Ma che ruolo ha Shabbar Abbas nell’omicidio della figlia? Secondo gli inquirenti, sarebbe il mandante dell’omicidio, mentre Danish avrebbe compiuto il delitto. Secondo le immagini delle telecamere di sorveglianza che abbiamo visionato più volte, Shabbar sarebbe uscito dall’abitazione e si sarebbe recato nelle serre intorno a mezzanotte. La moglie, Nazia, lo raggiunge poco dopo senza la figlia al seguito. Poi la coppia rientra in casa, Shabbar esce di nuovo 16 minuti dopo dirigendosi sempre verso le serre e, poco dopo, torna con lo zainetto di Saman.

Secondo una pista, Shabbar sarebbe il mandante e anche il carnefice: si pensa che sia nuovamente uscito di casa per compiere l’omicidio insieme a Danish e ai due cugini, che sarebbero i complici. Come prova di quest’ipotesi c’è un’intercettazione telefonica fra Shabbar e il fratellastro: «Sono stato io, ma non guarderò in faccia a nessuno. Vi ucciderò tutti se vi intrometterete», ha detto.
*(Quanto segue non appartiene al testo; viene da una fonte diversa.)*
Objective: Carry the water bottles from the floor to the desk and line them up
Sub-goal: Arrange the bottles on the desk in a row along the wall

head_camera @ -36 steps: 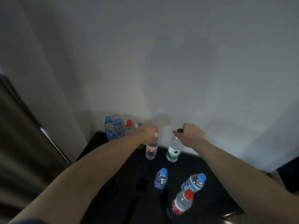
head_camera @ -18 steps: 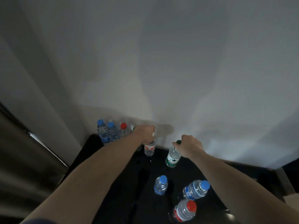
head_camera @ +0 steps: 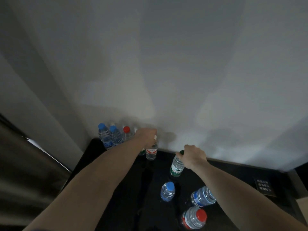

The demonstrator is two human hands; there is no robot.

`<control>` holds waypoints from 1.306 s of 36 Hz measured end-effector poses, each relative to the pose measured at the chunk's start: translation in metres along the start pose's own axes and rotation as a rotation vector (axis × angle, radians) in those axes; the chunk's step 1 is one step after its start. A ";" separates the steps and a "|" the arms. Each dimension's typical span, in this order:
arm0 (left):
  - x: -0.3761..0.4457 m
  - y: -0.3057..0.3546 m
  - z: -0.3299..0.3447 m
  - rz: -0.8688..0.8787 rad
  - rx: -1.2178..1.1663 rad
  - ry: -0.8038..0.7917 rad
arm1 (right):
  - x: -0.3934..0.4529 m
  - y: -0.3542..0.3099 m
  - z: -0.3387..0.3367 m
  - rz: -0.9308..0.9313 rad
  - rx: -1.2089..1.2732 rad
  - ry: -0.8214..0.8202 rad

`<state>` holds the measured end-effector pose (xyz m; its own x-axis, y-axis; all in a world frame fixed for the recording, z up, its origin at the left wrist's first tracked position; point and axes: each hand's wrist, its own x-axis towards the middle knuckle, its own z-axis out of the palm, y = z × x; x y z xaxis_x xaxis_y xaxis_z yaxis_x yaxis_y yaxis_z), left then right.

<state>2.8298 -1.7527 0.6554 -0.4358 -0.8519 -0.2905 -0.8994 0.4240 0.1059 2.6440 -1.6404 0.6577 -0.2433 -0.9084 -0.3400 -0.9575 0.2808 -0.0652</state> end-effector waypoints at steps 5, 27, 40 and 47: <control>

Mentre quindi si indaga su come siano davvero andate le cose e si cercano di ricomporre i resti della povera Saman Abbas, si ricerca anche Nazia, la madre della giovane vittima che è latitante e anche l’unica a non esser stata ancora catturata. Riguardo ciò, Shabbar avrebbe detto di non cercare la moglie perché «è in Europa», ma chi indaga non ci crede, in quanto fuori dal Pakistan la donna sarebbe «un pesce fuor d’acqua». Sempre secondo gli inquirenti, a nascondere la donna sarebbe amici e vicini pakistani, che hanno continuato a difendere la famiglia fino al giorno dell’arresto.
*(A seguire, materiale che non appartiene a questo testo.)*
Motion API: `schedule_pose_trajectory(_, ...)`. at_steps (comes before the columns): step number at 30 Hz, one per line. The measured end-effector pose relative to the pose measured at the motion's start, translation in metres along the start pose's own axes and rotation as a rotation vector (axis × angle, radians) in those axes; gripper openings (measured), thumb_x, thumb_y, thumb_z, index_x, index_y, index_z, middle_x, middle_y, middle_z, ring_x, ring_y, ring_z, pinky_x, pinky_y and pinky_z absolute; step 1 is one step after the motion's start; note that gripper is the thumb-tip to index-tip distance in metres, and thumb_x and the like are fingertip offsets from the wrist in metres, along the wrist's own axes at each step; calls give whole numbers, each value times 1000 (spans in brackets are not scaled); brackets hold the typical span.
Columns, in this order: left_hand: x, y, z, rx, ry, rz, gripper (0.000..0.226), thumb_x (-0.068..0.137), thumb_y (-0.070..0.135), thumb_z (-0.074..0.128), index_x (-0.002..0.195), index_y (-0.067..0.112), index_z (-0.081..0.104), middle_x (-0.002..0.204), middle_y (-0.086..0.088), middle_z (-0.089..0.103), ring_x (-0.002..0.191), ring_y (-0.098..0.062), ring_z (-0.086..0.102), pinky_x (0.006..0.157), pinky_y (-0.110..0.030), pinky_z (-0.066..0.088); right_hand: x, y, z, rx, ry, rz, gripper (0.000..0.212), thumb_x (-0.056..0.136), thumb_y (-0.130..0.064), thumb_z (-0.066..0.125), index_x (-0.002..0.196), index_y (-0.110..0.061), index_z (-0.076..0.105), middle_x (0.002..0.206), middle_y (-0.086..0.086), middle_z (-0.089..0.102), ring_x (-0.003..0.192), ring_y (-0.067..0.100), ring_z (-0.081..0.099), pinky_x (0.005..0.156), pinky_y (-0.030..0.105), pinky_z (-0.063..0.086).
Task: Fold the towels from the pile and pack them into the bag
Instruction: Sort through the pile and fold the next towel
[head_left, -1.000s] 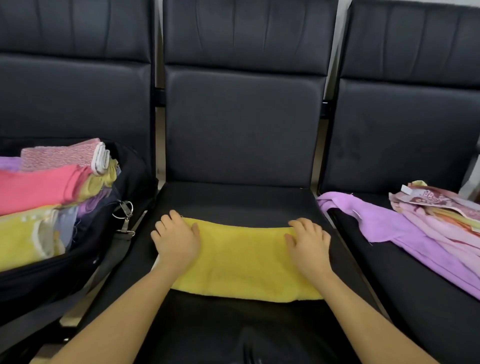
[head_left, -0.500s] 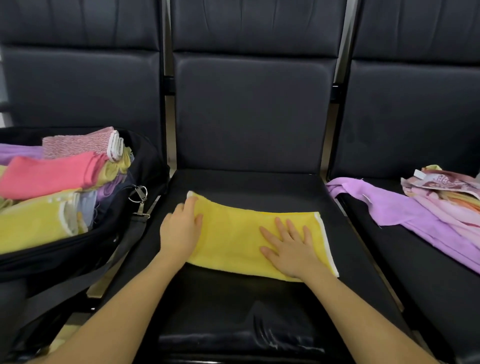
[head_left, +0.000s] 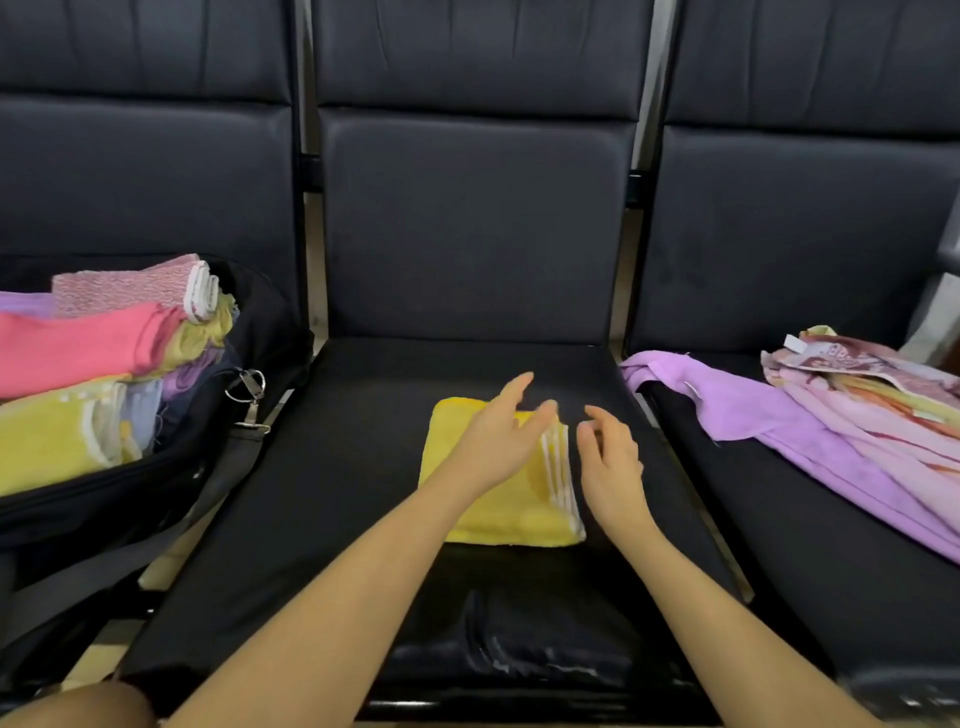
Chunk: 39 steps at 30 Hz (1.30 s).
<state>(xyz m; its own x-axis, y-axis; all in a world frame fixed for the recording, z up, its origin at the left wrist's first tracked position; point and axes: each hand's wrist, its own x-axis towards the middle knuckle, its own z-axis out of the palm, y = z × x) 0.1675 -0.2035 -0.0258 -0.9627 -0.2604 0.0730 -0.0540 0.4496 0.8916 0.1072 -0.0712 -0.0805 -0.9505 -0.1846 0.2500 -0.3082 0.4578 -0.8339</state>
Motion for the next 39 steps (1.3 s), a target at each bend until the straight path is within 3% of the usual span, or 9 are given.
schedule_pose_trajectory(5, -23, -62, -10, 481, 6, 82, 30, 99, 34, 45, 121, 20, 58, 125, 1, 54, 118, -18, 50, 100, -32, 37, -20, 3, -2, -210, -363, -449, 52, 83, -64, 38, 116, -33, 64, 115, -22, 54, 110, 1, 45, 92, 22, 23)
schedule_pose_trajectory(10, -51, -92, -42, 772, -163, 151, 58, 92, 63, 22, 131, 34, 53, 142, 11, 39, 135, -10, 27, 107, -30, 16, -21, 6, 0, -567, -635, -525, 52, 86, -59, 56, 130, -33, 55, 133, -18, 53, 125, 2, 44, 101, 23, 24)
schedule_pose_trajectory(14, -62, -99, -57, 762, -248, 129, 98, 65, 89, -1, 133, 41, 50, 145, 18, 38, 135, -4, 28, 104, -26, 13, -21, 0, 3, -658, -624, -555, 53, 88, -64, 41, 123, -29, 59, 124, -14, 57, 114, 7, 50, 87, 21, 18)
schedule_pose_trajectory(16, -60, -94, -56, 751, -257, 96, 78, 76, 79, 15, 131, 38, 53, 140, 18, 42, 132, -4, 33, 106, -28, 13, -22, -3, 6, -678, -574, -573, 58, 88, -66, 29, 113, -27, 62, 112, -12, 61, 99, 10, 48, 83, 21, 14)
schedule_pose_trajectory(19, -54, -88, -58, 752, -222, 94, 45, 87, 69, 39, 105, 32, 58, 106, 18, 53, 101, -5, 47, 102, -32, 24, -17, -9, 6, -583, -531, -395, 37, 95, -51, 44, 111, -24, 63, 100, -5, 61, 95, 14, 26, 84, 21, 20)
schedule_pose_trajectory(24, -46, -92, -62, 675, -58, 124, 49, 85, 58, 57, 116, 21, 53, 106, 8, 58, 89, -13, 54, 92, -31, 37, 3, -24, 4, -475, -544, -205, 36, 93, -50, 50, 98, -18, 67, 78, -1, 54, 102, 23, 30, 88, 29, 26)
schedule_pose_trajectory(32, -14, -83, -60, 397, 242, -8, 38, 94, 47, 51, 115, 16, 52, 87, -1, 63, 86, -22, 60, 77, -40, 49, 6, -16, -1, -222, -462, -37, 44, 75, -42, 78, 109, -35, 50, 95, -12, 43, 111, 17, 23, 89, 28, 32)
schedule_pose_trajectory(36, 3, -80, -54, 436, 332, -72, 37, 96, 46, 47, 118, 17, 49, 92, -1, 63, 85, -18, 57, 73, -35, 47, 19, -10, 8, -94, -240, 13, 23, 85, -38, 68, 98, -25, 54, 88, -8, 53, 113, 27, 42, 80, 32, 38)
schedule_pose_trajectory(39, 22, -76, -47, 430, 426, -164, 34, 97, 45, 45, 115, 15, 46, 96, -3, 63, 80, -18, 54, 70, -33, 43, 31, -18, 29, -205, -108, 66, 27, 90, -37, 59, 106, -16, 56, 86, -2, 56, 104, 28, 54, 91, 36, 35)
Intanto dall’Italia i cittadini chiedono la cittadinanza onoraria per Saman Abbas (qui puoi firmare la petizione). Una richiesta che fa molto piacere perché Saman meritava di essere una cittadina italiana, ed europea, ma anche una richiesta ipocrita se detta da chi è contro lo ius scholae o ius culturae, o semplicemente contro l’immigrazione: una persona non merita il vostro rispetto solo quando è morta. Non merita la cittadinanza italiana, solo quando è brutalmente uccisa. Rivedete le vostre priorità. Per tutte le Saman Abbas ancora in vita.